Trentuno anni dopo la sua scomparsa, il mistero del Volpe 132 rimane irrisolto. La sera del 2 marzo 1994, un elicottero NH-500 della Guardia di Finanza decollò da Cagliari Elmas per una missione di ricognizione lungo la costa sud della Sardegna. A bordo, i piloti Fabrizio Sedda e Gianfranco Deriu. Mezz’ora dopo, il velivolo scomparve dai radar. Di loro non fu mai trovata traccia.
Le ricerche portarono al ritrovamento di pochi frammenti: alcune parti del velivolo, il casco di uno dei piloti. Ma nessun rottame significativo. Nessun corpo. Secondo i periti dell’Aeronautica Militare, l’elicottero precipitò in mare aperto, a sud di Capo Carbonara, il punto dell’ultima traccia radar registrata alle 19,15. Eppure, i detriti furono recuperati diverse miglia più a nord, tra Capo Ferrato e l’isola di Serpentara.
Nel 2003, una perizia dell’ingegnere aeronautico Donato Firrao avanzò un’ipotesi inquietante: il Volpe 132 potrebbe essere esploso in volo, colpito da proiettili sparati dal basso. Forse da una nave mercantile, forse da un’imbarcazione militare non identificata. Alcuni testimoni riferirono di aver visto un cargo alla fonda proprio a Capo Ferrato quella sera. Ma nessun riscontro ufficiale confermò questa versione.
Ora, documenti recentemente desecretati aggiungono un nuovo elemento al mistero. Il quotidiano Avvenire ha avuto accesso a una testimonianza inedita: il 20 febbraio 1998, il pilota della Guardia di Finanza Alessandro Comitini, collega degli uomini a bordo del Volpe 132, fu interrogato dalla procura. Gli investigatori gli chiesero delle normali procedure di volo. Poi lo misero di fronte a un dettaglio fino ad allora mai emerso.
«Sapeva che il Volpe 132, prima di sparire, si è abbassato fino a sfiorare il suolo vicino alla stazione meteo dell’Aeronautica Militare di Capo Carbonara?»
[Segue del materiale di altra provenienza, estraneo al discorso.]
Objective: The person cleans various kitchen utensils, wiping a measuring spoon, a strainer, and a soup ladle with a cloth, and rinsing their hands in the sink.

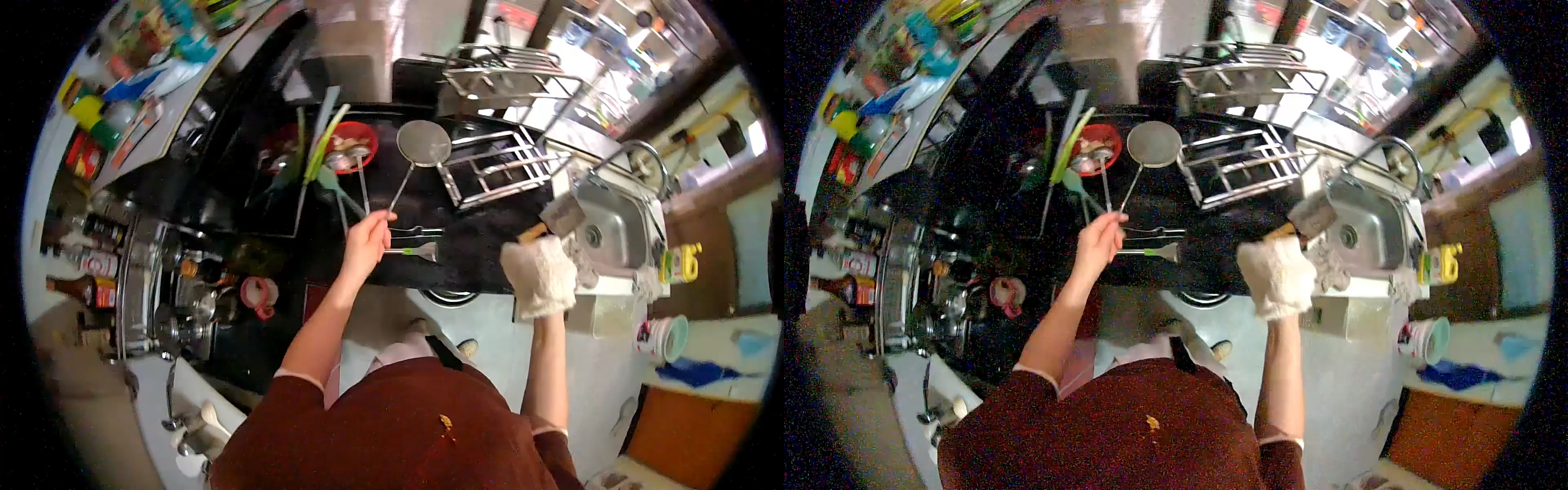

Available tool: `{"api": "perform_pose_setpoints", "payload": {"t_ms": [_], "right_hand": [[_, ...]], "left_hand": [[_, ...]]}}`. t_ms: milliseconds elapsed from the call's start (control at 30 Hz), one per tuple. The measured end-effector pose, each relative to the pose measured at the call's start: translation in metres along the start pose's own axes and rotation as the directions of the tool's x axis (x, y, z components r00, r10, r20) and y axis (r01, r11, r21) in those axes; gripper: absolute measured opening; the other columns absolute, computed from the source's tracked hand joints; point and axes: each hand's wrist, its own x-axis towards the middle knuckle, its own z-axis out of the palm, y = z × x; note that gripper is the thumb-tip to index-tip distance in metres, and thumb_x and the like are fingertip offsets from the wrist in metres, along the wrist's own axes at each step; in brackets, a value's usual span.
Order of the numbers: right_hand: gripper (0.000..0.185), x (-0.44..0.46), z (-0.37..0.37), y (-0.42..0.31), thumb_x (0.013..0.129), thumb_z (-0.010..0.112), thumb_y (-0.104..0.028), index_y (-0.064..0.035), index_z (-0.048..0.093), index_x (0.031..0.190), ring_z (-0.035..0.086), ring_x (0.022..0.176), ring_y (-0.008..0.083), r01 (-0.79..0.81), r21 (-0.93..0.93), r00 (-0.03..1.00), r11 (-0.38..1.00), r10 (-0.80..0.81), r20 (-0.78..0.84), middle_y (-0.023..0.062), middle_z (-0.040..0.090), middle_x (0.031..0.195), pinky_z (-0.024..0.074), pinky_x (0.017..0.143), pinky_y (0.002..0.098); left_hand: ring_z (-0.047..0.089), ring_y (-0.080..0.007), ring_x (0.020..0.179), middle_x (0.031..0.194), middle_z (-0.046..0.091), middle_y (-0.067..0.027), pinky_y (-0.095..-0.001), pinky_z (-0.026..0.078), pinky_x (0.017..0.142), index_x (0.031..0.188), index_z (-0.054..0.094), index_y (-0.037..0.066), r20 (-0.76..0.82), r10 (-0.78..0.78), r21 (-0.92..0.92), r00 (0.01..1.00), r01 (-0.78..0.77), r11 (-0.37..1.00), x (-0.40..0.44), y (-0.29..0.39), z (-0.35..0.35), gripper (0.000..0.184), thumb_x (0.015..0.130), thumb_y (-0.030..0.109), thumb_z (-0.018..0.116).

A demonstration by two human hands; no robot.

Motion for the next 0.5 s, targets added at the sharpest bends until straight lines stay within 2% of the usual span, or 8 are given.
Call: {"api": "perform_pose_setpoints", "payload": {"t_ms": [67, 133, 167, 267, 300, 333, 467, 500], "right_hand": [[0.037, 0.023, 0.022, 0.027, 0.072, 0.061, -0.036, -0.0089, 0.063, 0.098, 0.063, 0.087, 0.0323, 0.275, -0.118, 0.951, 0.954, -0.288, -0.111, 0.0139, 0.064, 0.091, 0.0503, 0.077, 0.0421], [0.035, 0.048, 0.06, 0.053, 0.074, 0.061, -0.037, -0.0109, 0.064, 0.097, 0.062, 0.087, 0.0303, 0.27, -0.082, 0.899, 0.959, -0.282, -0.334, 0.0113, 0.064, 0.09, 0.0502, 0.076, 0.0413], [0.043, 0.048, 0.044, 0.046, 0.073, 0.063, -0.037, -0.0106, 0.06, 0.107, 0.058, 0.096, 0.0282, 0.205, 0.023, 0.903, 0.978, -0.18, -0.39, 0.0119, 0.06, 0.1, 0.0478, 0.081, 0.0384], [0.031, -0.016, -0.052, 0.006, 0.072, 0.064, -0.021, -0.0083, 0.057, 0.099, 0.056, 0.09, 0.0271, 0.181, 0.069, 0.902, 0.981, -0.138, -0.41, 0.0111, 0.059, 0.094, 0.0466, 0.073, 0.0346], [0.042, -0.001, -0.02, 0.025, 0.075, 0.064, -0.025, -0.0065, 0.054, 0.111, 0.053, 0.098, 0.0265, 0.203, 0.198, 0.896, 0.959, -0.1, -0.433, 0.0111, 0.056, 0.104, 0.0451, 0.08, 0.0331], [0.053, 0.013, 0.012, 0.044, 0.078, 0.064, -0.028, -0.0047, 0.051, 0.123, 0.05, 0.106, 0.0259, 0.23, 0.322, 0.888, 0.918, -0.063, -0.455, 0.0111, 0.054, 0.115, 0.0436, 0.088, 0.0316], [0.041, 0.006, 0.003, 0.056, 0.085, 0.057, -0.023, -0.0037, 0.054, 0.12, 0.052, 0.104, 0.0242, 0.345, 0.252, 0.775, 0.904, -0.123, -0.62, 0.0104, 0.055, 0.114, 0.045, 0.087, 0.032], [0.038, 0.004, 0.0, 0.058, 0.086, 0.055, -0.022, -0.0035, 0.054, 0.119, 0.053, 0.103, 0.0238, 0.37, 0.23, 0.741, 0.9, -0.137, -0.657, 0.0102, 0.056, 0.114, 0.0454, 0.087, 0.032]], "left_hand": [[0.04, -0.0039, 0.045, 0.056, 0.049, 0.0015, -0.0206, 0.031, 0.043, 0.102, 0.062, 0.003, 0.116, -0.028, 0.013, 0.993, 0.026, 1.0, -0.026, 0.02, 0.018, 0.02, 0.093, 0.01, 0.045], [0.04, -0.0043, 0.046, 0.056, 0.049, 0.0017, -0.021, 0.032, 0.044, 0.102, 0.062, 0.002, 0.21, -0.018, 0.05, 0.978, 0.008, 0.999, -0.042, 0.03, 0.036, 0.02, 0.092, 0.009, 0.046], [0.041, -0.0053, 0.047, 0.055, 0.049, 0.0002, -0.022, 0.033, 0.045, 0.101, 0.063, 0.002, 0.254, 0.019, 0.079, 0.967, -0.04, 0.996, -0.049, 0.033, 0.044, 0.019, 0.091, 0.008, 0.048], [0.043, -0.0073, 0.049, 0.055, 0.048, -0.0031, -0.0242, 0.036, 0.048, 0.101, 0.063, 0.002, 0.367, 0.093, 0.129, 0.926, -0.15, 0.98, -0.062, 0.043, 0.062, 0.019, 0.089, 0.007, 0.05], [0.044, -0.0083, 0.05, 0.055, 0.048, -0.0049, -0.0253, 0.037, 0.049, 0.101, 0.063, 0.002, 0.4, 0.124, 0.152, 0.908, -0.199, 0.968, -0.066, 0.048, 0.068, 0.018, 0.088, 0.007, 0.05], [0.044, -0.0069, 0.053, 0.059, 0.048, 0.0012, -0.0225, 0.038, 0.05, 0.101, 0.063, 0.0, 0.435, 0.049, 0.202, 0.899, -0.151, 0.968, -0.068, 0.059, 0.07, 0.018, 0.089, 0.003, 0.049], [0.044, -0.0066, 0.053, 0.057, 0.046, 0.0014, -0.0224, 0.037, 0.049, 0.102, 0.062, 0.0, 0.45, 0.057, 0.22, 0.891, -0.172, 0.96, -0.071, 0.063, 0.083, 0.019, 0.089, 0.003, 0.049], [0.046, -0.0072, 0.054, 0.061, 0.051, -0.0009, -0.0227, 0.039, 0.05, 0.103, 0.062, 0.0, 0.467, 0.051, 0.223, 0.883, -0.173, 0.959, -0.071, 0.064, 0.084, 0.019, 0.088, 0.002, 0.05]]}}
Comitini rispose di no. Aggiungendo che una manovra del genere—un hovering statico a bassissima quota—non era né prevista né sicura in quelle condizioni. «Se è davvero accaduto, è una manovra anomala. Non saprei spiegare perché sia stata eseguita».
Il dettaglio cambia la dinamica degli eventi. Perché l’elicottero si è abbassato? Cosa stava facendo nei pressi di una struttura militare? E soprattutto: chi ha visto o registrato quella manovra, se gli investigatori ne erano a conoscenza quattro anni dopo l’incidente?
Alcune ipotesi potrebbero spiegare l’hovering a Capo Carbonara. Forse l’elicottero doveva prelevare o consegnare qualcosa. Forse qualcuno. Poco plausibile l’ipotesi di un guasto: in quel caso, l’equipaggio avrebbe tentato un atterraggio d’emergenza, non avrebbe ripreso quota per dirigersi verso il mare aperto.
Ma il mistero non finisce qui. Un altro dettaglio anomalo emerge dal racconto di Comitini. Dopo la scomparsa del Volpe 132, i piloti della Sezione Aerea della Guardia di Finanza di Elmas non furono autorizzati a partecipare alle ricerche. «Né quella sera, né nei giorni successivi», ha dichiarato.
Le operazioni furono condotte solo dalla Marina Militare. Dal 2 marzo al 9 aprile 1994, il cacciamine Lerici perlustrò 50 miglia quadrate di fondale. Non trovò nulla.
A distanza di oltre tre decenni, il caso del Volpe 132 resta senza risposte definitive. Un elicottero scomparso, un’ultima manovra inspiegabile, una possibile esplosione in volo. E un silenzio che, dopo trentuno anni, pesa ancora come un enigma irrisolto nei cieli della Sardegna.